In October of 2003, it was demonstrated that double layer technology could be used with a DVD+R disc to nearly double the capacity to 8.5 GB per disc. Manufacturers have incorporated this technology into commercial devices since mid-2004 (see DVD+R DL).

Unlike DVD+RW discs, DVD+R discs can only be written to once. Because of this, DVD+R discs are suited to applications such as nonvolatile data storage, audio, or video. This can cause confusion because the DVD+RW Alliance logo is a stylized "RW" (See image, below). Thus, a DVD+R disc can have the RW logo, but it is not rewritable.

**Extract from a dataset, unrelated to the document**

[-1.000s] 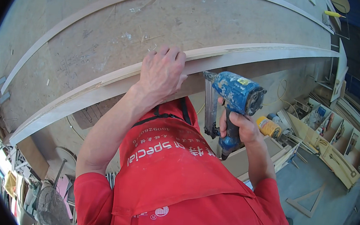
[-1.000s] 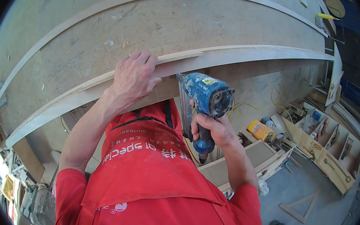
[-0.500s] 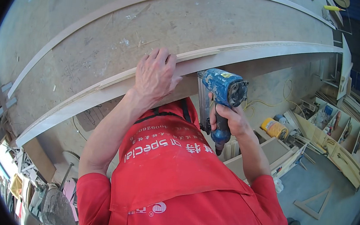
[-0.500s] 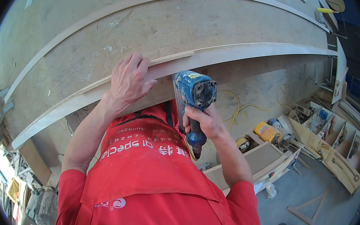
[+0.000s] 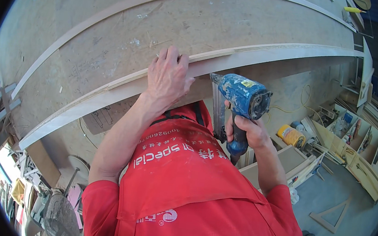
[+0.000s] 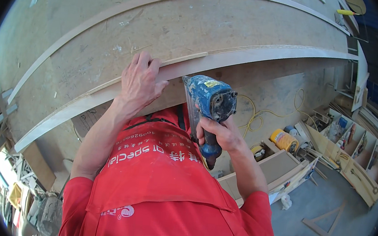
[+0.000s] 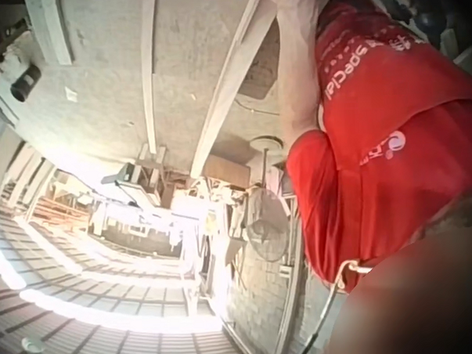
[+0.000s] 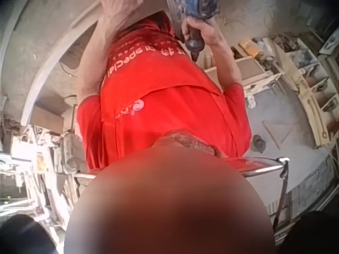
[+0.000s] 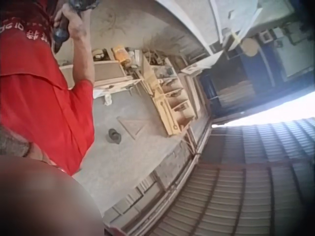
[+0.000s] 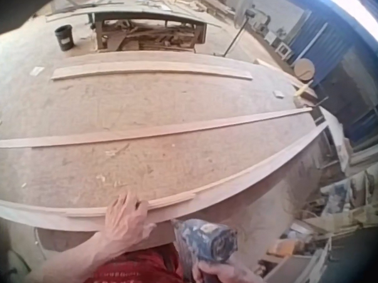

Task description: Using a nail gun to attach wooden trim pieces to a large curved wooden frame on a production floor.

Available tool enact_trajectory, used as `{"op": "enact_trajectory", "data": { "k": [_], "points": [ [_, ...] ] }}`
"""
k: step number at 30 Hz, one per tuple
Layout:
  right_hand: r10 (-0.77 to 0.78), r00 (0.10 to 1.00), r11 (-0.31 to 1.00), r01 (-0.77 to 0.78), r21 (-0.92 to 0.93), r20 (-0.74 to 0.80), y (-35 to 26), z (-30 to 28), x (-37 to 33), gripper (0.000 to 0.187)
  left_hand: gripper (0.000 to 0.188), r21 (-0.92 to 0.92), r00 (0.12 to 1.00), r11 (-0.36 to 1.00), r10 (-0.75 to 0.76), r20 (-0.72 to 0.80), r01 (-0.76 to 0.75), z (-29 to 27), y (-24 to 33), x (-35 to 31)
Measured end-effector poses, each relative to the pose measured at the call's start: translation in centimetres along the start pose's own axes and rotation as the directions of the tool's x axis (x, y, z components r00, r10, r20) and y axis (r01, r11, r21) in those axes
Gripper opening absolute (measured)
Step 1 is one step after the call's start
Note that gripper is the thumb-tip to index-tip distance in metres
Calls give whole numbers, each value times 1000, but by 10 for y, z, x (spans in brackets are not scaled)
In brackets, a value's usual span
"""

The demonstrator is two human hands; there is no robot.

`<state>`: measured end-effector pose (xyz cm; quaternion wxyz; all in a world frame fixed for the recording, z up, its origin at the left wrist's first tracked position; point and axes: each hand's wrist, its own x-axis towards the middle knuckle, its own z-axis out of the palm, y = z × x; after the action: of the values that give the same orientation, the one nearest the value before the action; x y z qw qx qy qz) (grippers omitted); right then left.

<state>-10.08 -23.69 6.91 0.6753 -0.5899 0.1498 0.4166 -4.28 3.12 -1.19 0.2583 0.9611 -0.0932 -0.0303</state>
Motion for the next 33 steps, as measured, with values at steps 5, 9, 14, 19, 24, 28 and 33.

The DVD+R format is divergent from the DVD-R format. Hybrid drives that can handle both, often labeled "DVD±RW", are very popular since there is not a single standard for recordable DVDs. There are a number of significant technical differences between the "minus" and the "plus" format, though most consumers would not notice the difference. One example is the DVD+R style ADIP (ADdress In Pregroove) system of tracking and speed control being less susceptible to interference and error than the LPP (Land Pre Pit) system used by DVD-R, which makes the ADIP system more accurate at higher speeds. In addition, DVD+R(W) has a more robust error management system than DVD-R(W), allowing for more accurate burning to media independent of the quality of the media. Additional session linking methods are more accurate with DVD+R(W) versus DVD-R(W), resulting in fewer damaged or unusable discs due to buffer under-run and multi-session disks with fewer PI/PO errors.[1]

Like other "plus" media, it is possible to change the book type to increase the compatibility of DVD+R media.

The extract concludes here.